3. THIS PROXY ALSO CONFERS A DISCRETIONARY AUTHORITY TO VOTE THE COMMON SHARES WITH RESPECT TO:

(a) AMENDMENTS TO, OR VARIATIONS OF, MATTERS IDENTIFIED IN THE NOTICE OF MEETING; AND

(b) OTHER MATTERS WHICH MAY PROPERLY COME BEFORE THE MEETING,

BUT ONLY IF MANAGEMENT HAS NOT BEEN MADE AWARE, A REASONABLE TIME PRIOR TO THIS SOLICITATION, THAT THE AMENDMENTS, VARIATIONS OR OTHER MATTERS ARE TO BE PRESENTED FOR ACTION AT THE MEETING. No matters other than those stated in the attached Notice of Meeting are, at present, known to be considered at the Meeting but, if such matters should arise, proxies will be voted in accordance with the best judgment of the proxyholder.

4. In order to be valid this proxy must be signed by the shareholder or by his or her attorney duly authorized in writing or, in the case of a corporation, executed under its corporate seal or by an officer or officers or attorney for the corporation duly authorized. If this proxy is executed by an attorney for an individual shareholder or joint shareholder or by an officer or officers or attorney of a corporate shareholder not under its corporate seal, the instrument so empowering the officer or officers or the attorney, as the case may be, or a notarial copy thereof, should accompany the proxy. The signature and name must conform to the name of the shareholder as registered. Executors, administrators and trustees signing on behalf of the registered shareholder should so indicate. If common shares are jointly held, either of the registered owners may sign the proxy. If this proxy is not dated in the blank space provided, it will be deemed to bear the date on which it was mailed by management of the Corporation.

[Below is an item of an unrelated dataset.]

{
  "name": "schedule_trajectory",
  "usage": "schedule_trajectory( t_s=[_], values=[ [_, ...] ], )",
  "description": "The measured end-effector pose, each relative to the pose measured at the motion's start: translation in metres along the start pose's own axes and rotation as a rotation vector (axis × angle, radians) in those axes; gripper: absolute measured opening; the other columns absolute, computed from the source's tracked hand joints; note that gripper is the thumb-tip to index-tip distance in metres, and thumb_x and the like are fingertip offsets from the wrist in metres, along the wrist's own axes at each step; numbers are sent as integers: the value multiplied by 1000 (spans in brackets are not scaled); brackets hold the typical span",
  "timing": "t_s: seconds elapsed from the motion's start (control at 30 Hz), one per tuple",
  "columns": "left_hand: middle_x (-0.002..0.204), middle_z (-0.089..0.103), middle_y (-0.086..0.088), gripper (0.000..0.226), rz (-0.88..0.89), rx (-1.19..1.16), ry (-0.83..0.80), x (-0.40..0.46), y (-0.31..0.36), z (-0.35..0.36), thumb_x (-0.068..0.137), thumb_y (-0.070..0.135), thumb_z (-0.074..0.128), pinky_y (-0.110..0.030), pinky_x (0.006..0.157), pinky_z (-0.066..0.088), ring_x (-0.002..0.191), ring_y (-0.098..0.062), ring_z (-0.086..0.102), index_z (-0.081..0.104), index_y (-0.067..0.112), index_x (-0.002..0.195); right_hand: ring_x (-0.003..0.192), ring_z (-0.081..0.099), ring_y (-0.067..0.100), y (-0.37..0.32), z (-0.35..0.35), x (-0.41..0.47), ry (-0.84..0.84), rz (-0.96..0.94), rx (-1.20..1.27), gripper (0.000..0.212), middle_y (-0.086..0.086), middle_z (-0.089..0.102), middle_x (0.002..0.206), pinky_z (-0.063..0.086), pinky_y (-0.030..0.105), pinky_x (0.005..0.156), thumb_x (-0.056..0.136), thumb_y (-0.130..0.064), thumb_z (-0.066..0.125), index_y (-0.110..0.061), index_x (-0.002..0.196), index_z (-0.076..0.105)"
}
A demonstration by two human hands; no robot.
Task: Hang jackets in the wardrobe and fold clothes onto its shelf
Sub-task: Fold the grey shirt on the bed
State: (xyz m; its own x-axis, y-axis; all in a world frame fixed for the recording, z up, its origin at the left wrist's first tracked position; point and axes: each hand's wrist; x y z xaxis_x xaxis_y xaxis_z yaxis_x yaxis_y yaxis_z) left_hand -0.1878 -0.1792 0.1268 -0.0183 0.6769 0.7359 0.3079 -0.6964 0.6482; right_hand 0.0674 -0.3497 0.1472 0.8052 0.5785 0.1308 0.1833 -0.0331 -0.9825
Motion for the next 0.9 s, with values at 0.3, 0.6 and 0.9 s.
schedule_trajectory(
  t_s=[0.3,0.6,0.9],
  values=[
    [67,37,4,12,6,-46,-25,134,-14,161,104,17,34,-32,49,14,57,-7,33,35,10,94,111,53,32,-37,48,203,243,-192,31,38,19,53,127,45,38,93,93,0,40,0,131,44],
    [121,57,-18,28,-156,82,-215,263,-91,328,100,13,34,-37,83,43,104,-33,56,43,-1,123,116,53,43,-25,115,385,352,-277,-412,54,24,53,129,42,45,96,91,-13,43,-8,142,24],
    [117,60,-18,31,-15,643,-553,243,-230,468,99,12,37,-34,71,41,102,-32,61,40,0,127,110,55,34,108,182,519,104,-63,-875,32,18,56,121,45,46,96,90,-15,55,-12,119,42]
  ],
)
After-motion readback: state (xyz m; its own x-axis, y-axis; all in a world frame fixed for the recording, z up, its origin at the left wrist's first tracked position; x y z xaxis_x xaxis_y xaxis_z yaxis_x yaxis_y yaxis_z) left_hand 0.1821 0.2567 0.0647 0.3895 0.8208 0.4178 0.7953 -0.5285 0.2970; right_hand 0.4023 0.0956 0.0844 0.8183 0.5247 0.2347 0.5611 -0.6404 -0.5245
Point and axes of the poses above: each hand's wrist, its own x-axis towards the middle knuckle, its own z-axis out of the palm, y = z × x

5. This proxy may not be used at the Meeting unless it is deposited at the office of Computershare Trust Company of Canada, 100 University Avenue, 9th Floor, Toronto, Ontario, M5J 2Y1, Attention: Proxy Department, before 4:30 p.m. (Toronto time) on Friday, May 21, 2004, or not less than 48 hours (excluding Saturdays, Sundays and holidays) before any adjournment of the Meeting. The Chairman of the Meeting has the discretion to accept proxies received subsequently.